How it's Accomplished
Preparing the data: The dataset was missing values for some patient metrics, so I had to groom the data before using it. To accomplish this, I applied imputation and normalization.
Preparing the model: In order to identify the most important features, I used a Random Forest classifier. This narrowed down medical data that affected patient outcomes the most. After that, I ran tests to determine which kind of Logistic Regression model to use: L1 (Lasso) or L2 (Ridge) regularization.
Training: To train the model, I used cross-validation. After training, I tested their performance using F1-score and AUROC diagnostics. This enabled me to identify which model had the best predictive capability! The key is to use most of the data for training, but setting some aside for testing generalizability.
Techniques Used
Imputation & Normalization: I used mean imputation to replace missing metrics with the average. Then normalization is used to put all of these metrics on an equal playing field by scaling them between 0 and 1. This step prevents a single feature from skewing results.

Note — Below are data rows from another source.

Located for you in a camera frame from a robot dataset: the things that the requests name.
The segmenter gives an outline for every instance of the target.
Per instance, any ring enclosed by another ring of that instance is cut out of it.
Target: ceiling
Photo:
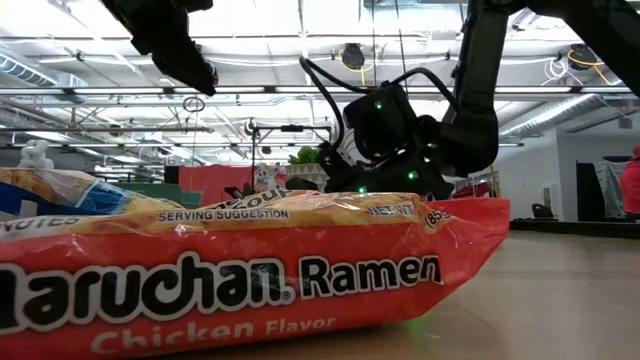
[[[360,0],[216,0],[212,9],[191,15],[190,34],[203,45],[205,58],[215,65],[221,86],[308,86],[310,83],[297,62],[299,56],[314,59],[330,73],[354,85],[380,84],[418,66],[429,68],[445,83],[453,85],[451,72],[460,50],[461,11],[466,13],[466,1],[462,7],[456,0],[421,6],[411,6],[412,1],[401,3],[409,5],[401,6],[399,15],[395,7],[381,7],[372,21],[371,11],[363,7]],[[61,7],[67,7],[71,16],[61,11]],[[512,16],[510,25],[514,25],[517,15],[521,14]],[[531,16],[518,23],[519,31],[512,30],[511,26],[508,30],[498,86],[602,83],[593,68],[573,71],[562,67],[566,63],[553,64],[559,52],[566,54],[571,44],[581,42],[562,20]],[[184,86],[161,74],[148,57],[136,52],[129,40],[127,31],[98,0],[0,0],[0,51],[10,51],[30,66],[52,74],[73,74],[88,87]],[[368,71],[354,72],[341,63],[340,51],[346,43],[360,44]],[[377,54],[376,66],[374,53]],[[600,70],[605,74],[608,71],[606,66]],[[411,87],[430,85],[426,77],[414,76],[409,80]],[[0,74],[0,86],[33,87],[5,74]],[[124,133],[118,137],[107,133],[82,134],[85,139],[82,142],[86,143],[136,143],[158,136],[163,142],[247,143],[250,139],[244,126],[249,119],[259,126],[334,125],[330,107],[317,93],[309,96],[304,92],[279,95],[230,91],[212,99],[200,96],[207,106],[191,116],[182,111],[185,98],[182,95],[87,95],[82,97],[82,102],[73,103],[51,96],[9,97],[61,120],[55,126],[82,119],[81,126],[91,128],[120,124],[185,130]],[[411,99],[416,113],[436,119],[441,118],[448,107],[443,99],[434,95],[413,94]],[[351,99],[338,100],[339,106],[344,107]],[[541,103],[538,97],[504,97],[498,98],[495,106],[504,125]],[[37,116],[27,116],[25,120],[30,126],[53,126],[50,122],[43,125]],[[12,125],[10,121],[3,124]],[[187,126],[213,131],[193,132],[188,131]],[[274,131],[262,139],[262,145],[318,143],[325,136],[326,132]],[[69,141],[81,139],[76,136]],[[297,150],[297,147],[274,146],[271,154],[260,155],[259,161],[283,161]],[[97,147],[95,151],[117,153]],[[194,147],[190,151],[194,151],[202,163],[240,164],[250,159],[249,148]],[[166,156],[159,155],[153,148],[135,148],[127,155],[142,157],[145,162],[167,161]],[[176,154],[168,156],[181,160]]]

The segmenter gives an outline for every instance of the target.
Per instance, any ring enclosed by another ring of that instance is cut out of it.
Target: ceiling duct
[[[622,80],[612,72],[608,74],[612,85],[620,85]],[[601,79],[588,83],[587,86],[600,85]],[[542,133],[547,129],[560,125],[576,117],[598,110],[606,106],[600,94],[578,95],[560,102],[543,104],[526,114],[507,122],[500,129],[500,138],[527,137]]]
[[[45,69],[27,58],[2,47],[0,47],[0,72],[37,87],[76,88],[87,86],[86,81],[75,75]],[[78,95],[54,95],[54,97],[75,104],[80,104],[86,100],[86,97]]]
[[[57,76],[52,71],[34,65],[22,56],[4,48],[0,48],[0,72],[38,87],[52,87],[58,84]]]

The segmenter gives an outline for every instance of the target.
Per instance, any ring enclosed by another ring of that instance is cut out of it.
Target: white wall
[[[532,204],[544,204],[545,187],[552,189],[551,208],[561,219],[560,166],[555,129],[541,138],[525,139],[524,147],[500,148],[494,168],[500,195],[511,200],[511,218],[533,218]]]
[[[604,156],[631,156],[640,137],[563,134],[558,130],[558,158],[564,221],[578,221],[576,163],[602,161]]]

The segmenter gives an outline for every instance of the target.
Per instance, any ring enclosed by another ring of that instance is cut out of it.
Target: black cable
[[[429,69],[426,69],[423,67],[411,69],[406,73],[404,73],[399,78],[393,80],[391,83],[397,85],[402,80],[405,80],[415,74],[422,74],[426,76],[429,80],[431,80],[433,85],[435,85],[436,88],[438,88],[438,90],[442,93],[442,95],[447,99],[447,101],[449,101],[449,104],[451,105],[451,107],[453,107],[453,109],[456,111],[460,111],[460,105],[458,104],[458,101],[456,101],[456,98],[453,96],[451,91],[449,91],[449,89],[447,89],[447,86],[442,82],[442,80],[440,80],[440,78],[436,74],[431,72],[431,70]]]
[[[331,149],[337,150],[340,144],[342,143],[342,139],[344,138],[344,121],[342,120],[342,114],[340,113],[340,109],[338,109],[338,104],[336,104],[336,101],[333,99],[331,94],[329,94],[329,91],[327,91],[327,88],[320,81],[320,79],[318,79],[316,74],[311,69],[312,68],[315,69],[316,71],[318,71],[320,74],[322,74],[329,80],[332,80],[331,78],[334,78],[335,80],[338,80],[338,79],[336,79],[334,76],[327,73],[326,71],[321,69],[318,65],[314,64],[311,60],[305,57],[300,57],[299,62],[300,62],[300,66],[302,67],[302,70],[304,70],[304,72],[307,73],[307,75],[309,75],[311,82],[313,82],[313,84],[318,88],[322,96],[324,96],[325,100],[329,103],[329,106],[331,106],[331,110],[333,110],[333,114],[336,116],[336,121],[338,122],[338,137],[336,141],[331,144]]]
[[[400,26],[400,9],[398,7],[398,0],[396,0],[396,18],[398,19],[398,37],[400,38],[400,54],[402,55],[402,71],[404,73],[407,72],[407,64],[405,63],[404,57],[404,42],[402,41],[402,29]],[[409,83],[407,79],[404,79],[404,88],[407,96],[409,96]]]
[[[353,86],[353,85],[349,85],[346,82],[338,79],[337,77],[331,75],[330,73],[328,73],[325,69],[321,68],[320,66],[318,66],[316,63],[314,63],[313,61],[305,58],[305,57],[301,57],[300,58],[300,64],[302,65],[302,62],[305,62],[307,65],[309,65],[310,68],[312,68],[313,70],[315,70],[316,72],[318,72],[320,75],[324,76],[325,78],[327,78],[327,80],[331,81],[332,83],[338,85],[338,86],[342,86],[343,88],[347,89],[347,90],[351,90],[353,92],[356,93],[360,93],[360,94],[368,94],[371,92],[371,90],[369,89],[363,89],[361,87],[357,87],[357,86]]]
[[[371,33],[373,37],[373,86],[378,86],[378,54],[376,53],[376,1],[371,2]]]

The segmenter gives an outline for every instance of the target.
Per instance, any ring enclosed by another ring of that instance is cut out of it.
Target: fluorescent light fixture
[[[496,87],[496,93],[567,93],[571,91],[568,86],[510,86]]]
[[[67,57],[67,58],[55,58],[55,59],[42,59],[38,61],[40,64],[59,64],[65,62],[73,62],[77,61],[75,57]]]
[[[198,94],[198,93],[200,93],[198,90],[196,90],[194,88],[173,88],[173,92],[175,92],[176,94]]]
[[[162,144],[154,144],[154,143],[126,143],[123,144],[124,147],[131,147],[131,148],[139,148],[139,147],[158,147],[161,146]]]
[[[62,89],[0,89],[0,95],[63,95]]]
[[[140,160],[136,157],[133,156],[124,156],[124,155],[117,155],[112,157],[113,160],[117,160],[117,161],[122,161],[122,162],[126,162],[129,164],[135,164],[135,163],[140,163],[140,162],[144,162],[143,160]]]
[[[624,93],[631,92],[628,87],[624,86],[586,86],[582,88],[584,93]]]
[[[199,94],[200,92],[194,88],[178,87],[173,91],[176,94]],[[255,94],[264,93],[264,87],[262,86],[216,86],[216,93],[218,94]]]
[[[100,166],[100,165],[96,165],[93,169],[95,172],[101,172],[101,173],[112,173],[112,172],[116,172],[116,173],[129,173],[129,174],[133,174],[135,171],[133,169],[120,169],[120,168],[114,168],[111,166],[108,167],[104,167],[104,166]]]
[[[433,86],[410,86],[409,93],[418,94],[439,94],[440,90]]]
[[[169,79],[169,78],[160,78],[160,81],[161,81],[161,82],[164,82],[164,83],[167,83],[167,84],[169,84],[169,85],[171,85],[171,86],[176,86],[176,83],[174,83],[173,81],[171,81],[171,79]]]
[[[106,94],[106,95],[118,95],[118,94],[162,94],[163,88],[90,88],[90,89],[74,89],[78,95],[92,95],[92,94]]]
[[[108,148],[108,147],[118,147],[118,144],[68,144],[69,147],[87,147],[87,148]]]
[[[327,86],[327,91],[330,93],[348,93],[351,90],[345,89],[340,86]],[[315,86],[278,86],[276,87],[276,93],[296,93],[296,94],[315,94],[320,90]]]
[[[498,146],[500,147],[522,147],[524,143],[500,143]]]
[[[145,169],[164,169],[164,165],[111,165],[113,169],[138,169],[140,167]]]
[[[218,86],[216,87],[216,92],[219,94],[242,94],[242,93],[263,93],[264,87],[260,86],[247,86],[247,87],[226,87],[226,86]]]
[[[100,154],[99,152],[91,149],[78,148],[78,151],[88,155],[92,155],[92,156],[98,156],[98,157],[104,156],[104,154]]]
[[[39,137],[41,139],[57,141],[57,142],[67,142],[72,140],[70,137],[66,135],[62,135],[60,133],[55,133],[55,132],[48,132],[48,131],[28,131],[26,132],[26,134]]]

Random Forest Classifier: This is a machine learning model built into Python's sklearn which calculates the "most important" metrics. It builds decision trees by splitting data into branches that lead to patient outcomes, dying or surviving. Computing many of these trees, and averaging branches that have a greater affect on outcomes together, yields a more predictive tree. I was able to select metrics that affected patient outcomes more than average, and train models based on these metrics.
Logistic Regression: This is a term referring to a linear (straight-line relationship) model that performs binary (two possible outcomes) classification. It calculates the probability of an outcome based on the linear combination of input features. As mentioned before, there are two types that I experimented with in this project: L1 (Lasso) and L2 (Ridge) regularization. These terms refer to the ways in which a Linear Regression model can be simplified to more effectively predict data. An overly complicated model overfits training data and performs poorly on new test data.
Cross-Validation (Stratified K-Fold): This is a way to split data into multiple parts, or "folds", to train and test data. The model is trained on one fold at a time, up to however many are specified (typically five). It provides a reliable way to equally account for data within the set to reduce bias and overfitting.
Evaluation Metrics: F-1 Score measures precision and recall. This means that it checks how well the model predicts positive cases. Given that a positive case has serious implications, this is an important diagnostic. AUROC (Area Under the Receiver Operating Characteristic Curve) measures how well the model can distinguish between true positive and false positive cases. If the model's area score is 0.5, then it is totally random. If it achieves a score greater than 0.5, then it can reliably differentiate patient outcomes (typically 0.7-0.9).